Filed 3/23/26 Tawasha v. Select Comfort Retail Corp. CA1/5 NOT TO BE PUBLISHED IN OFFICIAL REPORTS California Rules of Court, rule 8.1115(a), prohibits courts and parties from citing or relying on opinions not certified for publication or ordered published, except as specified by rule 8.1115(b). This opinion has not been certified for publication or ordered published for purposes of rule 8.1115.

IN THE COURT OF APPEAL OF THE STATE OF CALIFORNIA

FIRST APPELLATE DISTRICT

DIVISION FIVE

LUCIA TAWASHA, Plaintiff and Respondent, A170057 v. SELECT COMFORT RETAIL (Alameda County CORPORATION, Super. Ct. No. 23CV049280) Defendant and Appellant.

Plaintiff, Lucia Tawasha, brought this action against her former employer, defendant, Select Comfort Retail Corporation (Select Comfort), alleging numerous Labor Code violations. Plaintiff brought these claims as a representative action under the Labor Code Private Attorneys General Act of 2004 (Lab. Code, § 2698 et seq.; PAGA), seeking civil penalties for herself and other aggrieved employees “to the extent they were not paid at the prevailing wage rate for all hours worked.” Select Comfort moved to compel arbitration of plaintiff’s individual claims under the Labor Code and to stay all remaining claims.
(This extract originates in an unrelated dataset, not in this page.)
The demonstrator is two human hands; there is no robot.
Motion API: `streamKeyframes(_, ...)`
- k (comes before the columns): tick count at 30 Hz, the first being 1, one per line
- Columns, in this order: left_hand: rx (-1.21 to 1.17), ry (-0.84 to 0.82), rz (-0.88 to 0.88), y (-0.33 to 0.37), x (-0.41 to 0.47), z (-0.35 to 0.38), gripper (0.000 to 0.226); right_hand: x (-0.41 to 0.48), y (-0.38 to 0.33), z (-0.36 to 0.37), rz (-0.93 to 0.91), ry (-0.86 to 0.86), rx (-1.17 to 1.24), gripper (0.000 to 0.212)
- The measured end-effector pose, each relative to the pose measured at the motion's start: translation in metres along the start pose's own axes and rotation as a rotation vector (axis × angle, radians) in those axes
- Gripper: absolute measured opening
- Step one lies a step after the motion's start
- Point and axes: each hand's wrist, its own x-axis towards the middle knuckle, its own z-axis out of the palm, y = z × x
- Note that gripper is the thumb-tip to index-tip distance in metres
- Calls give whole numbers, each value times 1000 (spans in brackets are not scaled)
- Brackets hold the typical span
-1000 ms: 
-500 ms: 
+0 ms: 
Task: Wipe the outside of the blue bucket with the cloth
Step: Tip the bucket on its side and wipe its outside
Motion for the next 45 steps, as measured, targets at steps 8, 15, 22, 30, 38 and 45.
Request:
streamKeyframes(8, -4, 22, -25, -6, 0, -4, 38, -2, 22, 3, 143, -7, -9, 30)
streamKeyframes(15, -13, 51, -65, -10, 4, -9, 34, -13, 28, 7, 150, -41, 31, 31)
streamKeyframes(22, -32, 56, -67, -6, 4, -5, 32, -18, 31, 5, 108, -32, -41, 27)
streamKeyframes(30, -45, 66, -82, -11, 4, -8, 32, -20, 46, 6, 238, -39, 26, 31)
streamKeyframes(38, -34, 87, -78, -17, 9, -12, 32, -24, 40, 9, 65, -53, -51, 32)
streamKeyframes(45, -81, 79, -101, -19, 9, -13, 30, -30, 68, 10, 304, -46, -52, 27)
The trial court denied Select Comfort’s motion after finding the relevant arbitration and confidentiality agreements were permeated with substantive and procedural unconscionability, making it impossible to sever the offensive provisions while enforcing the remainder of the agreements. We affirm the

1 trial court’s unconscionability findings. However, we vacate the court’s order and remand the matter with instructions to reconsider the issue of severance in light of the recent California Supreme Court decision Ramirez v. Charter Communications, Inc. (2024) 16 Cal.5th 478 (Ramirez). FACTUAL AND PROCEDURAL BACKGROUND Select Comfort is a Minnesota corporation that operates retail stores selling adjustable-firmness beds and other sleep-related accessory products throughout California and the United States. Plaintiff was employed as a sales associate in Select Comfort’s San Francisco Bay Area retail stores on two separate occasions, the first beginning in 2019 and the second in 2022. As part of the 2022 hiring process, plaintiff was required to read and sign documents on Select Comfort’s Web-based platform, Workday Candidate Home, which included an arbitration agreement (Arbitration Agreement) and a confidentiality agreement (Confidentiality Agreement). Plaintiff electronically signed both agreements on July 18, 2022, and her employment began 10 days later, on July 28, 2022. Her employment was terminated on or about March 24, 2023. I. The Arbitration Agreement. The Arbitration Agreement, paragraph 1, states in relevant part: “You and [Select Comfort] hereby agree that . . . any and all disputes, claims or controversies between the parties, including but not limited to any dispute arising out of or relating to this Agreement, the employment relationship between the parties, or the formation or termination of the employment relationship, that are not resolved by their mutual agreement shall be resolved by final and binding arbitration by a neutral arbitrator. This Agreement includes Claims . . . [y]ou may have against the Company” and

2 “affects your rights to a trial by a jury. You may wish to seek legal advice before signing this Agreement.” The Arbitration Agreement, section 3, provides, in relevant part: “By signing this Agreement, You agree that any arbitration shall be conducted before one neutral arbitrator selected by the Parties” and “shall be conducted under the JAMS Employment Arbitration Rules & Procedures (‘JAMS Rules’) then in effect,” a copy of which may be found on the JAMS Web site or obtained from Select Comfort’s human resources department. Section 4 of the Arbitration Agreement, in turn, lists the types of claims subject to arbitration, including claims “for: . . . wages or other compensation due; penalties; benefits; reimbursement of expenses; [and] violation of any . . . state . . . statute, ordinance or regulation . . . , including but not limited to . . . the California Labor Code . . . .” In section 5, the Arbitration Agreement states in all capital letters and bold font style: “BY SIGNING THIS AGREEMENT, YOU AGREE THAT YOU MAY BRING AND PURSUE CLAIMS AGAINST THE COMPANY ONLY IN YOUR INDIVIDUAL CAPACITY, AND MAY NOT BRING, PURSUE OR ACT AS A PLAINTIFF OR CLASS MEMBER IN ANY PURPORTED CLASS OR COLLECTIVE PROCEEDING. [¶] . . . [¶] “YOU FURTHER AGREE THAT YOU MAY NOT BRING, PURSUE, OR ACT AS A PLAINTIFF OR REPRESENTATIVE IN ANY PURPORTED REPRESENTATIVE PROCEEDING OR ACTION, OR OTHERWISE PARTICIPATE IN ANY SUCH REPRESENTATIVE PROCEEDING OR ACTION OTHER THAN ON AN INDIVIDUAL BASIS EXCEPT TO THE EXTENT THIS PROVISION IS UNENFORCEABLE AS A MATTER OF LAW.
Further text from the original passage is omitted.